Thursday, October 16, 2008

Father Foster explains it all... Bill Maher. (Listen here on NPR, if you can stand the smarminess. I honestly found it amusing.) While filming his silly anti-religion movie, Maher went to the Vatican and ran into none other than... Reggie Foster, everyone's favorite Latin Lover! Fr. Foster took him up to his office, all the while making scandalous comments and telling "bad jokes in Latin." What really made me laugh was that Bill Maher carried away the impression that all the Vatican clergy are like Fr. Foster! (What a thought.)

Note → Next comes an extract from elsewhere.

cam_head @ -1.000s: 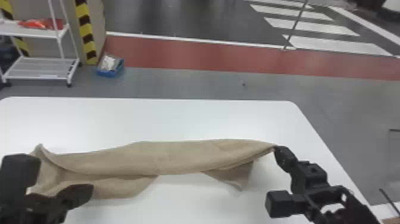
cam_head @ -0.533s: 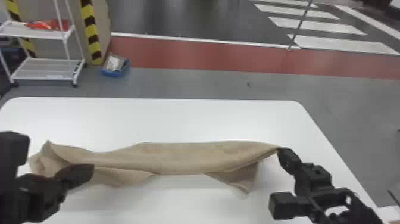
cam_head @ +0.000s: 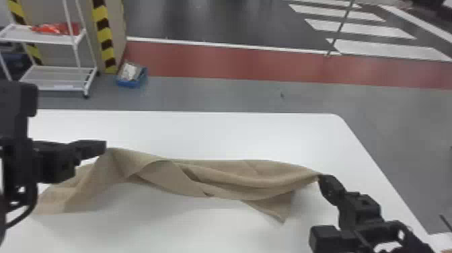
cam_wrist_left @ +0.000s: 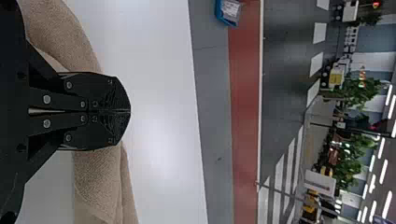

Wednesday, October 15, 2008

Happy Birthday, Virgil!

I am reading the Aeneid from the beginning, and I'm on Book Three now. Sorry, Virgil, but I'm glad you weren't able to burn it.

Tuesday, October 7, 2008

Dappled Things is out.

I truly believe writing saves the world. Books saved my life when I was drinking: I’m not sure I would have survived if not through what was basically my only connection to reality: literature. - Heather King
Get it right here! I particularly recommend the interview with Heather King. It's like morning air and dew on the grass. Very clear and real. As for poetry, J.B. Toner's sonnet, "Drinking with Lucifer," is blackly funny and has a few great lines: "The absinthe of an abdicated will," oooo... Another sonnet, "That My Kitchen is a Heraclitean Fire and of the Comfort of the Extinguisher," is a highly alarming peek into a bachelor's kitchen, alarmingly bespattered with alliteration and other Hopkinsian flourishes. Joseph O'Brien's "Our Father" is a wonderful sketch of fatherhood as embodied in an Irish cop from Jersey City. And there is a villanelle by Amamda Griswold about the Gaderene demoniac which packs a punch. There's a lot of passion in this issue! Watch out for "The Game of Sean McTeague," though; it made me seasick. Eleanor Donlon took her usual Benson-esque melodrama and grafted it onto "Darby O'Gill and the Little People." The result is utterly ridiculous.

Sunday, October 5, 2008

The Anti-Muses

A.E. Stallings is on to them.

Like the Muses, they are attracted to talent and promising projects, and the presence of several at once probably means you are on to something big. Still, they can frustrate or even destroy the most inspired tender new poem, and send the poet into despair, alcoholism, or flash fiction. The more we know about them, the better.

My favorites are Tripsichore (She of two left feet) and Hyperbole, goddess of blurbs. May they be far from me!